Beginning with the line that contains "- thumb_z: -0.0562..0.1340" in the material below, print each line exactly until the line that contains "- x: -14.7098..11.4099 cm" has been printed, then stop.

•••

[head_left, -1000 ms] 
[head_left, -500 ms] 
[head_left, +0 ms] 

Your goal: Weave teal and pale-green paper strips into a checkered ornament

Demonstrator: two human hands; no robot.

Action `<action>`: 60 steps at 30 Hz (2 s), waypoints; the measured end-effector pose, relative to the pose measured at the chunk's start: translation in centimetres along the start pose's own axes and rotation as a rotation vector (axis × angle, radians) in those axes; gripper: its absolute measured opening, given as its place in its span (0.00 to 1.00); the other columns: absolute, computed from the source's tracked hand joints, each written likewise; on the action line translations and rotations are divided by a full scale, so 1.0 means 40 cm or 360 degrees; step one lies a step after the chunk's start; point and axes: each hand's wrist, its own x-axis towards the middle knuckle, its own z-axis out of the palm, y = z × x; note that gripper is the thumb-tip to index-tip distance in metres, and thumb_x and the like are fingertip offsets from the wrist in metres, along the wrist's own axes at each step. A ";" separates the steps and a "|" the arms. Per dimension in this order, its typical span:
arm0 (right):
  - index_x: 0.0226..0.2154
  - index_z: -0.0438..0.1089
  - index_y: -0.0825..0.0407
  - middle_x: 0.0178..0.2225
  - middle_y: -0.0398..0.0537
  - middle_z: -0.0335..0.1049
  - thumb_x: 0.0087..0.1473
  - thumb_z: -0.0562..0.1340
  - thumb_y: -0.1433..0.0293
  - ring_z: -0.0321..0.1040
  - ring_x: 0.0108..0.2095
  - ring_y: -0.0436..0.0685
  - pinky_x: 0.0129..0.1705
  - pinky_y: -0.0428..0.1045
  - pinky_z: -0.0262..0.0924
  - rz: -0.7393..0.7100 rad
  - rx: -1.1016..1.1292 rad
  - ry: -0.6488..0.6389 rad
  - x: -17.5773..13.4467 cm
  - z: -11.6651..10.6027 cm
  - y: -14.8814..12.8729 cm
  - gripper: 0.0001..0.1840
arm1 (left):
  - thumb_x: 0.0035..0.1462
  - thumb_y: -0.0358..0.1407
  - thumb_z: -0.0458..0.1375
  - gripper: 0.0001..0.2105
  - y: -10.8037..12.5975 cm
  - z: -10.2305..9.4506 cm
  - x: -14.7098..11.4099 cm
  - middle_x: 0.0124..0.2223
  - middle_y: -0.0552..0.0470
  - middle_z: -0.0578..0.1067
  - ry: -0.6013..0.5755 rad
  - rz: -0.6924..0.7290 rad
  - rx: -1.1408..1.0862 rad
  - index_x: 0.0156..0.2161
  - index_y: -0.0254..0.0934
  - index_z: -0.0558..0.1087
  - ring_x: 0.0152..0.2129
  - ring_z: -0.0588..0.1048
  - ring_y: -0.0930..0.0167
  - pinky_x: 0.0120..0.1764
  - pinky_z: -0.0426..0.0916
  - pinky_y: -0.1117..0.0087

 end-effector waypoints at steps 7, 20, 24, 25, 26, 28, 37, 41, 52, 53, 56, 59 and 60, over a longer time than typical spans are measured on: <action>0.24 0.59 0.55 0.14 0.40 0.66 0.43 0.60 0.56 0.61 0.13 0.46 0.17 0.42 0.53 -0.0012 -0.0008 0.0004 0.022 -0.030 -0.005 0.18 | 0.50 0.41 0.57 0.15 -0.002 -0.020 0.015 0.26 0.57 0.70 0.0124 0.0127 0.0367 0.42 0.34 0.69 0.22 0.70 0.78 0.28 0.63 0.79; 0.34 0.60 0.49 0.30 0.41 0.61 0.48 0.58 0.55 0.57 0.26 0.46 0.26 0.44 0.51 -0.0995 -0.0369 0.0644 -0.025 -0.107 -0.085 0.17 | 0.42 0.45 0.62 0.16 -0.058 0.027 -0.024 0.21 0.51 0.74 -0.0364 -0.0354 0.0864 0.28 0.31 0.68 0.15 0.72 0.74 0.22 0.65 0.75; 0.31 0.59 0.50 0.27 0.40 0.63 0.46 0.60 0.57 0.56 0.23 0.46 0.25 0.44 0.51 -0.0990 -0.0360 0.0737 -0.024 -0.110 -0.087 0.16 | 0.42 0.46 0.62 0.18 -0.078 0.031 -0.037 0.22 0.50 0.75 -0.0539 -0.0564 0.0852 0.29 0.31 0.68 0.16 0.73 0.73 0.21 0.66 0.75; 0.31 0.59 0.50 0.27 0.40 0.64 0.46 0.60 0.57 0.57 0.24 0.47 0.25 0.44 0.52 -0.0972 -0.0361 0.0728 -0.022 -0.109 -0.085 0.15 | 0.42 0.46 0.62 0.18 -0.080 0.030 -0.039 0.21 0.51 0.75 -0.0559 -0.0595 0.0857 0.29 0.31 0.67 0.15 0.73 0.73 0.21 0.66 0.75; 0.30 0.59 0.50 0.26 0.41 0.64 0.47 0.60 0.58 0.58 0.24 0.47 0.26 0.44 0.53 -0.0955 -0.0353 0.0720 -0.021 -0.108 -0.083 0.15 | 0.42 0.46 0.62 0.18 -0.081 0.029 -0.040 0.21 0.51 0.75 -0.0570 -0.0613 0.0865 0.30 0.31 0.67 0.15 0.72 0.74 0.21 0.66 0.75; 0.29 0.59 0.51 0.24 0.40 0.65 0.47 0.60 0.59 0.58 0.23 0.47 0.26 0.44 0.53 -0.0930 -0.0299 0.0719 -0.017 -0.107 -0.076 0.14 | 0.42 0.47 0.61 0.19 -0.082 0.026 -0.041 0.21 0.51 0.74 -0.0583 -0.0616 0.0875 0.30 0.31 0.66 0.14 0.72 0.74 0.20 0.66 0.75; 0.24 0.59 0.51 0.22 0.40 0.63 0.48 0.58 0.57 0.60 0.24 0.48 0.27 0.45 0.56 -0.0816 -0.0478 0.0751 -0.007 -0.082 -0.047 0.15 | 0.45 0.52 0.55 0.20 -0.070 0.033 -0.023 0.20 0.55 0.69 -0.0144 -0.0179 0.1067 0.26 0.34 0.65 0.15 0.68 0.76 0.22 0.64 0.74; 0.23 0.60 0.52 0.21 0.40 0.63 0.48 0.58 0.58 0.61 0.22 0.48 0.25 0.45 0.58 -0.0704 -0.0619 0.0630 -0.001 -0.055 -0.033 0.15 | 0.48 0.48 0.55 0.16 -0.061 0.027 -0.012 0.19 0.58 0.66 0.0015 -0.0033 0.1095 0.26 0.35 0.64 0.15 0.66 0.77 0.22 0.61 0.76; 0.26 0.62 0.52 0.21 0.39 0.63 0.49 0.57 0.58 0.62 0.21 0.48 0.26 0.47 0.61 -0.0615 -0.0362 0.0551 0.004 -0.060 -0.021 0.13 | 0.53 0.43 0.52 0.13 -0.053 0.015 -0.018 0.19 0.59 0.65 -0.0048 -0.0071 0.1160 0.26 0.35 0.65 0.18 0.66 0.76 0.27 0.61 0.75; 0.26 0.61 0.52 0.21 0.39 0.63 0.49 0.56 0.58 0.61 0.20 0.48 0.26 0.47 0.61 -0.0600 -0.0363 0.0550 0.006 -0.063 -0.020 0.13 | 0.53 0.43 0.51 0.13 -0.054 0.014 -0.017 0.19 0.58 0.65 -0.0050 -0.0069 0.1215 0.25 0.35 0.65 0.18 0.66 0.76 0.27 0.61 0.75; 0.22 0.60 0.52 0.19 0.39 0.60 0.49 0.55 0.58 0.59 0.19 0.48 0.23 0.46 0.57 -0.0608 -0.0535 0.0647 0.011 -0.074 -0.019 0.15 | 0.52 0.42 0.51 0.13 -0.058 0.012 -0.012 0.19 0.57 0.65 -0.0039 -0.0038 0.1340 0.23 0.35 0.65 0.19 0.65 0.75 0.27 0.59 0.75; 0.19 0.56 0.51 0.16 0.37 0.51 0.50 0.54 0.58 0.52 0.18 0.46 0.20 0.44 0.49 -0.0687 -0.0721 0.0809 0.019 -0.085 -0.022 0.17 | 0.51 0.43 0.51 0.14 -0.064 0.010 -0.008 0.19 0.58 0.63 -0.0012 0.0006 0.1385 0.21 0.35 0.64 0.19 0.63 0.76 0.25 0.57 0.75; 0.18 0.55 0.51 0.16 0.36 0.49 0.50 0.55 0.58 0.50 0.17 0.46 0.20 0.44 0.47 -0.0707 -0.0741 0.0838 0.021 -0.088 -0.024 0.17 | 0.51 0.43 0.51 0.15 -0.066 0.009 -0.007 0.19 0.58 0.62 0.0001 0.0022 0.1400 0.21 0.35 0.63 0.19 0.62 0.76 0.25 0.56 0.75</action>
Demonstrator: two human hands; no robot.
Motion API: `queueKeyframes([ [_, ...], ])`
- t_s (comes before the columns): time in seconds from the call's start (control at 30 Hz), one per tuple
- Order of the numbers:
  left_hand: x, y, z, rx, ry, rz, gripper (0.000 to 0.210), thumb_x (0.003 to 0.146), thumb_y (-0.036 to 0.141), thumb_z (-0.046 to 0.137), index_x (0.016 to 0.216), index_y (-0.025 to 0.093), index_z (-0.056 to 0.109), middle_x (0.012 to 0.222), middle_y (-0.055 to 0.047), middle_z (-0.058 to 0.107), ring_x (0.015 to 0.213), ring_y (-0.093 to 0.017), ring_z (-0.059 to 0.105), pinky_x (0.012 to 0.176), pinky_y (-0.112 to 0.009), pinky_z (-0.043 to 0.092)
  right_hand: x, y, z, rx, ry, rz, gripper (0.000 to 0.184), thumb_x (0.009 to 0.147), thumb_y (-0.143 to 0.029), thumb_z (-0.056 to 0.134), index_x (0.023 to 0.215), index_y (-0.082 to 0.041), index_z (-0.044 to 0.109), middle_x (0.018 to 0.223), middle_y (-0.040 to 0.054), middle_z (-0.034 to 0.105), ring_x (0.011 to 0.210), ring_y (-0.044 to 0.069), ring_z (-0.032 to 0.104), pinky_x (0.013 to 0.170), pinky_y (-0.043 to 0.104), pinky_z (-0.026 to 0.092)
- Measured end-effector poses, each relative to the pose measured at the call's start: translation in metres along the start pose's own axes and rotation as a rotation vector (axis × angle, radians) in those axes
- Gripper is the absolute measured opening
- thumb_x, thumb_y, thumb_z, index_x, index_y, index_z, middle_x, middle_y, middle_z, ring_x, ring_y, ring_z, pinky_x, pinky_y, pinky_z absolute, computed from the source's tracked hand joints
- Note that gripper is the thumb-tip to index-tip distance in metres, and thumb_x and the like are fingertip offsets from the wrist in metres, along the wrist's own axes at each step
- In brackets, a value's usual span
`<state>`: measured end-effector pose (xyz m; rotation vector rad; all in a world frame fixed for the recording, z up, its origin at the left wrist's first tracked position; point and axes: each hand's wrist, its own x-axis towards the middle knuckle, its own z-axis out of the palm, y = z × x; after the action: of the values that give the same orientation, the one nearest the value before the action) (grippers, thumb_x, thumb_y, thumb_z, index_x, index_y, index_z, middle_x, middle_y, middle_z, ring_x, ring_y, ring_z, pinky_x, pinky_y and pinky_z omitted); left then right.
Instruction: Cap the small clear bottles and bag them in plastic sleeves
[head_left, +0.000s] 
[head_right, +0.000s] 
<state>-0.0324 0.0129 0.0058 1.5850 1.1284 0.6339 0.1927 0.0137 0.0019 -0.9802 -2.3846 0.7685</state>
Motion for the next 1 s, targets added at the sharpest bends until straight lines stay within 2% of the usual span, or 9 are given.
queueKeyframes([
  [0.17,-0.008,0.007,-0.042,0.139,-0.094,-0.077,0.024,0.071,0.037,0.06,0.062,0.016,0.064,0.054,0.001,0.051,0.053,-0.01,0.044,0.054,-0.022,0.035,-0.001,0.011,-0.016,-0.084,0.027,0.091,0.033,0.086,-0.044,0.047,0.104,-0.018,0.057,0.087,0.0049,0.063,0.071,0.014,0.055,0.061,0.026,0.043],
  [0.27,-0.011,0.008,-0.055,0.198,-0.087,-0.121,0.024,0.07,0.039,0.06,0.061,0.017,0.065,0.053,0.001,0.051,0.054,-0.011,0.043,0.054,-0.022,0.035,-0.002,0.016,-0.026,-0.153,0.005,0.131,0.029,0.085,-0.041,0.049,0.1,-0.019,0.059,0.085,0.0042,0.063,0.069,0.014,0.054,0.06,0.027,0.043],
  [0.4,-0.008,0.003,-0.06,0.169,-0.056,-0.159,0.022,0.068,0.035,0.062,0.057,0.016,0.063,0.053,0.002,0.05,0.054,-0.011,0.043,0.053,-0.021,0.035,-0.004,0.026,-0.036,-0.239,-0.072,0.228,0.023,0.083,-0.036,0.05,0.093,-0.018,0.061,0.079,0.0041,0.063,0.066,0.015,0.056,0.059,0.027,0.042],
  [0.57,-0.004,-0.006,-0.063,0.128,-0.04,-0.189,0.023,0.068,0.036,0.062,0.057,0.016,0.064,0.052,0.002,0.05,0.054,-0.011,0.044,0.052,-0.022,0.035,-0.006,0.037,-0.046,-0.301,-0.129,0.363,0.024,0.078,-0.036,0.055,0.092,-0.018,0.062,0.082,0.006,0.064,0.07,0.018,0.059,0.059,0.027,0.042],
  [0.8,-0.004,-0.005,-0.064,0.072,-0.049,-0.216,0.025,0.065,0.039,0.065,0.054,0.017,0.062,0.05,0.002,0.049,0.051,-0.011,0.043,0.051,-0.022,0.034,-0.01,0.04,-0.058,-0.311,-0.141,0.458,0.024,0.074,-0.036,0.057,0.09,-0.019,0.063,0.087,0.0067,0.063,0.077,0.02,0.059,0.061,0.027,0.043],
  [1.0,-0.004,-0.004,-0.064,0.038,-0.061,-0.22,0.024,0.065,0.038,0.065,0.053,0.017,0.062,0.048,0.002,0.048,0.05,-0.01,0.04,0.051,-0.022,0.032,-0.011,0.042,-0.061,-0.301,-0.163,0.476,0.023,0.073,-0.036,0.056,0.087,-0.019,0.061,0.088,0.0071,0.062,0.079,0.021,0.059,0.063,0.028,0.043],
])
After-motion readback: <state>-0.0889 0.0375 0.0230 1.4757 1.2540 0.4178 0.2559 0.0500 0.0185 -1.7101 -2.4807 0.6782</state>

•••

### Answer to this exercise
  - thumb_z: -0.0562..0.1340
  - thumb_y: -0.1433..0.0293
  - ring_z: -0.0321..0.1040
  - ring_x: 0.0108..0.2095
  - ring_y: -0.0436..0.0685
  - pinky_x: 0.0129..0.1705
  - pinky_y: -0.0428..0.1045
  - pinky_z: -0.0262..0.0924
  - rz: -0.7393..0.7100 rad
  - rx: -1.1016..1.1292 rad
  - ry: -0.6488..0.6389 rad
  - x: -17.5773..13.4467 cm
  - z: -11.6651..10.6027 cm
  - y: -14.8814..12.8729 cm
  - gripper: 0.0001..0.1840
arm1 (left):
  - thumb_x: 0.0035..0.1462
  - thumb_y: -0.0358..0.1407
  - thumb_z: -0.0458..0.1375
  - gripper: 0.0001..0.2105
  - y: -10.8037..12.5975 cm
  - z: -10.2305..9.4506 cm
  - x: -14.7098..11.4099 cm

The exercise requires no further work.